As a result, the authority of Aslanbey rose even more. He enjoyed the strong support of the people, the upper strata of Abkhazian society, whilst his standing was high among the numerous offspring of Keleshbey (for example, his brother Hassanbey), which, given the mentality of the Abkhazians, could just not have been the case, had Aslanbey in fact killed his own father. Moreover, Aslanbey, who was married to the Sadzian (Dzhigetian) princess Gjach (Gjachba), enjoyed great respect in the West Abkhazian community of Sadzen and also among the Ubykhs and Adyghes.
In this way the official point of view of the Russian authorities, seeking to defame Aslanbey by charging him with 'parricide', remained only on paper and failed to turn the people away from the legitimate ruler.
It is necessary to note especially that over the course of almost the last two hundred years local historiography has been dominated by only the theme of 'parricide', which was in truth a fabrication of the Russian military and administrators in the years 1808-1810 for specifically political purposes.
At the same time Nina Dadiani, who had in reality poisoned her own husband, was given every conceivable support by the tsarist authorities, who defended her solely because she served the interests of Russia. Moreover, it was with Nina's help that they actively spread the rumours about Aslanbey being the alleged murderer of his father.
But the policy of discreditation had no success. Aslanbey enjoyed unconditional authority in the land also for the reason that Seferbey, who spent most of his time in Mingrelia under the defence of Russian bayonets, continually 'kept asking to be given military forces to take the fortress of Sukhum, since he was left almost completely enfeebled and even in banishment'. The Russian military requested that the Black Sea flotilla be despatched 'to occupy Sukhum, where the parricide Arslan is gaining strength'.
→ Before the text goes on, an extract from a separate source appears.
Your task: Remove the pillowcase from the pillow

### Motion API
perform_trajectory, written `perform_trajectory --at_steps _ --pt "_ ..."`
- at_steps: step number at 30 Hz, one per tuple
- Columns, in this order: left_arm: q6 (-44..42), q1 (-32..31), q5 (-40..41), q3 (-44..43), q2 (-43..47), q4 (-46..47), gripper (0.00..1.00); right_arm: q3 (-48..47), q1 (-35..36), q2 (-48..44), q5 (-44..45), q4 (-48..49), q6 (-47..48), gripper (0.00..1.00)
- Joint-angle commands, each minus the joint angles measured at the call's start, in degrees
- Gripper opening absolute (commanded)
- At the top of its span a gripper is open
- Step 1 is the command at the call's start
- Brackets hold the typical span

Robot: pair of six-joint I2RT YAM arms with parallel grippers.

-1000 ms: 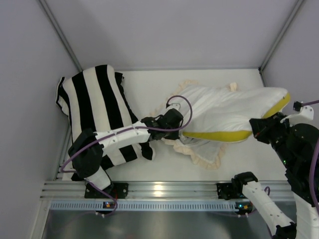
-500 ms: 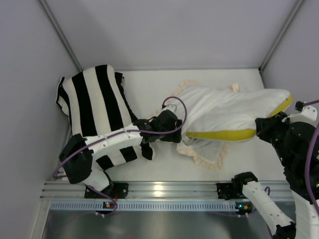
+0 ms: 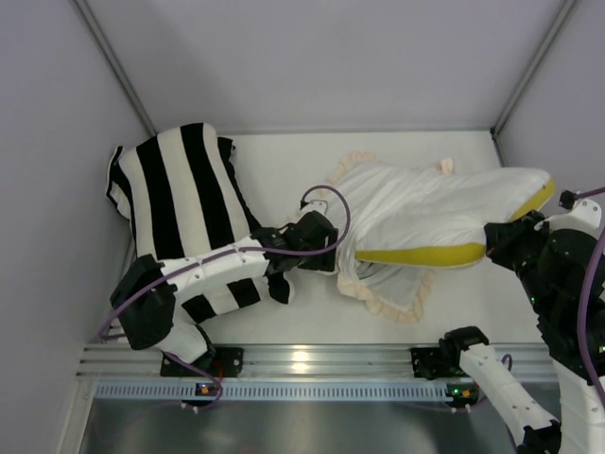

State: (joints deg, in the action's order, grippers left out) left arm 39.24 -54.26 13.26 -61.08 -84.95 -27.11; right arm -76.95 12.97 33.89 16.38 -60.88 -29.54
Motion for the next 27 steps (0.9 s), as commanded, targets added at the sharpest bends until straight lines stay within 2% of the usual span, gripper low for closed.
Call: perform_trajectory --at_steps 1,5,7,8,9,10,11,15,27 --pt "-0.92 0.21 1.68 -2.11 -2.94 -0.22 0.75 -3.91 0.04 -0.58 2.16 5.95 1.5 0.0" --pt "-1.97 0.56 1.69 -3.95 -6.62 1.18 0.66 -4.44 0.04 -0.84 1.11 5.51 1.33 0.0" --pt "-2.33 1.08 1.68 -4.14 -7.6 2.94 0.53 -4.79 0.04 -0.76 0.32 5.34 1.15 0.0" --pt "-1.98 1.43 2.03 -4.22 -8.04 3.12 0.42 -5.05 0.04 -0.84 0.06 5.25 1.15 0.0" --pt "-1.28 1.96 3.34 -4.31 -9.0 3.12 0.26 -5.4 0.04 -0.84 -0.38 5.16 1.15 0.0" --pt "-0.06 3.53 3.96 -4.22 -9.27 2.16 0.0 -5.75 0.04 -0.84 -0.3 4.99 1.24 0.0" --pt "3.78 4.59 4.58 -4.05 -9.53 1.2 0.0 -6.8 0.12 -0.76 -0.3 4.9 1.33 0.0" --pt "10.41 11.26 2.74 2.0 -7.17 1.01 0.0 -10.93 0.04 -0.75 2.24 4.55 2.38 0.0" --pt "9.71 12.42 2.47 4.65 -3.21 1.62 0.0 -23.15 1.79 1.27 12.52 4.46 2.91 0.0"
In an atmosphere of total powerlessness the well-known 'pleading points' of Seferbey (baptised Giorgi) also appear on 12th August 1808 in an appeal to the emperor Aleksandr I in connection with the adoption of Abkhazia as a subject of Russia; they were composed in the Georgian language in Mingrelia under the dictation of Nina Dadiani and her confessor, the arch-priest Ioseliani. With rash frankness Seferbey informs the Tsar that all the appeals concerning the amalgamattion of Abkhazia with Russia were written by 'Ioann Ioseliani, who with a sincere heart advised me to deliver myself for protection to the Imperial throne'.
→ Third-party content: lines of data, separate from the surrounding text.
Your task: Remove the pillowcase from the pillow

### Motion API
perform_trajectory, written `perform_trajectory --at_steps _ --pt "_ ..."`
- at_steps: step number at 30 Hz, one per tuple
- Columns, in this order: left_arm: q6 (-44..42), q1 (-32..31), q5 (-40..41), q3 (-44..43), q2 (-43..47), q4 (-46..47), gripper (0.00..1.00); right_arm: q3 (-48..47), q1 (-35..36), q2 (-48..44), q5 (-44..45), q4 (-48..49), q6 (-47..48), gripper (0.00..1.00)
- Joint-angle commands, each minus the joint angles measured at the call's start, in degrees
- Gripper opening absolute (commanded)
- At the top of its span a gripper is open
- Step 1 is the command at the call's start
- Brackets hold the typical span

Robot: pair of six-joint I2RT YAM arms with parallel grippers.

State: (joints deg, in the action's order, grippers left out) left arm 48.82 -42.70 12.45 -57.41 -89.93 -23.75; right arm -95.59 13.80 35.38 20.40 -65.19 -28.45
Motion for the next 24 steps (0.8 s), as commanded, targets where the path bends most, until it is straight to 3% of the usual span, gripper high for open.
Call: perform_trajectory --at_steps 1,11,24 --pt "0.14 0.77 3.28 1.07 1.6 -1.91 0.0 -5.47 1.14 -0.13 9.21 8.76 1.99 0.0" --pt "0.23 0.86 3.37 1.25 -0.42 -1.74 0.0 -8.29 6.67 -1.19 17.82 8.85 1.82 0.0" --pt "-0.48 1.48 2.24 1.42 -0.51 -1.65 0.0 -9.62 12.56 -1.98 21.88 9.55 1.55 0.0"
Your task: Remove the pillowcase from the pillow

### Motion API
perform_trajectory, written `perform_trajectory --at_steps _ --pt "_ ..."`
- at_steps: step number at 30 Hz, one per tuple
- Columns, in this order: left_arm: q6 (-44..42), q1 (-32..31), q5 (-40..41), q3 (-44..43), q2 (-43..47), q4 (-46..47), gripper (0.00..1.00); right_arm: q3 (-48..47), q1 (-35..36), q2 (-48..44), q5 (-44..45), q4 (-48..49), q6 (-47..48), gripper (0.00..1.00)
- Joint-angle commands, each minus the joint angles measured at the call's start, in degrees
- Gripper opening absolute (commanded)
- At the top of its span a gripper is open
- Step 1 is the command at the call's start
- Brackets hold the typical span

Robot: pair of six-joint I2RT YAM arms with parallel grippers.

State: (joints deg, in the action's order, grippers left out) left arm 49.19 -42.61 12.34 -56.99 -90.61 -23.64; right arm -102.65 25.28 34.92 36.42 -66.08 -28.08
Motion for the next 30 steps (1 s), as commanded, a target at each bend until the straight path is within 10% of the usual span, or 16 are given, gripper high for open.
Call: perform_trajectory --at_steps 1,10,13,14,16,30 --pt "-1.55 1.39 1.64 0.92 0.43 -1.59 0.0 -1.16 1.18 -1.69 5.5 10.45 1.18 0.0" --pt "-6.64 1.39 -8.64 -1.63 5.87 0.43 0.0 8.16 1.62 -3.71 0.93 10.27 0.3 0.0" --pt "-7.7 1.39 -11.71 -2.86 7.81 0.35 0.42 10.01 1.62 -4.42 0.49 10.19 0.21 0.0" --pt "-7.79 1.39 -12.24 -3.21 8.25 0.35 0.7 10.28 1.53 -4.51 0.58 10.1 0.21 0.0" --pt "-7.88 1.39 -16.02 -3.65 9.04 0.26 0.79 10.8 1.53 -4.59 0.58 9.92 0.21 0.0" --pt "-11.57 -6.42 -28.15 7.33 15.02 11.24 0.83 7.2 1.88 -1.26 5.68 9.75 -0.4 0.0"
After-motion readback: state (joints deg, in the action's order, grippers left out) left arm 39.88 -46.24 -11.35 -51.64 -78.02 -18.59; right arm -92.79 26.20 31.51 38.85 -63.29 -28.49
It was on the basis of these illegal 'pleading points' that Aleksandr I on 17th February 1810 recognised Giorgi (Seferbey) in his charter 'as the hereditary prince of the Abkhazian domains under the supreme protection, power and defence of the Russian Empire'. However, at the moment this charter appeared and for a significant time thereafter Seferbey was living without interruption in the Russian province of Mingrelia and had no influence at all over Abkhazian affairs, which already for about two years had been governed by its legitimate ruler, Aslanbey.
Seferbey himself, via the Mingrelian cleric I. Ioseliani, several times appealed to St. Petersburg as he impatiently awaited both 'royal charters and a landing-force from the Crimea for the subjugation of Sukhum-Kalë'.
But the unexpected happened. When in June 1810 Colonel Simonovich notified Seferbey in Kutaisi in the presence of the Mingrelian ruler Nina of the despatch of the charter and other royal decorations and requested 'that he immediately set out for Abkhazia to receive them with necessary ceremonial', Seferbey refused point-blank. He began to explain to Simonovich that 'it was exceedingly dangerous for him to receive them at the present time when his brother and rival commands Sukhum and thus virtually the whole of Abkhazia and that he [Aslanbey], hearing of his confirmation as ruler, when having been himself confirmed by the Porte, would assuredly attack him with Turkish forces, destroy and expel them all from Abkhazia'. Completely powerless, Seferbey asked for an adjournment of the ceremony 'until such a time as Russian forces would reach Sukhum, and then with its subjugation under the power of his people he might be able to accept the marks of the All-gracious benevolence towards him'.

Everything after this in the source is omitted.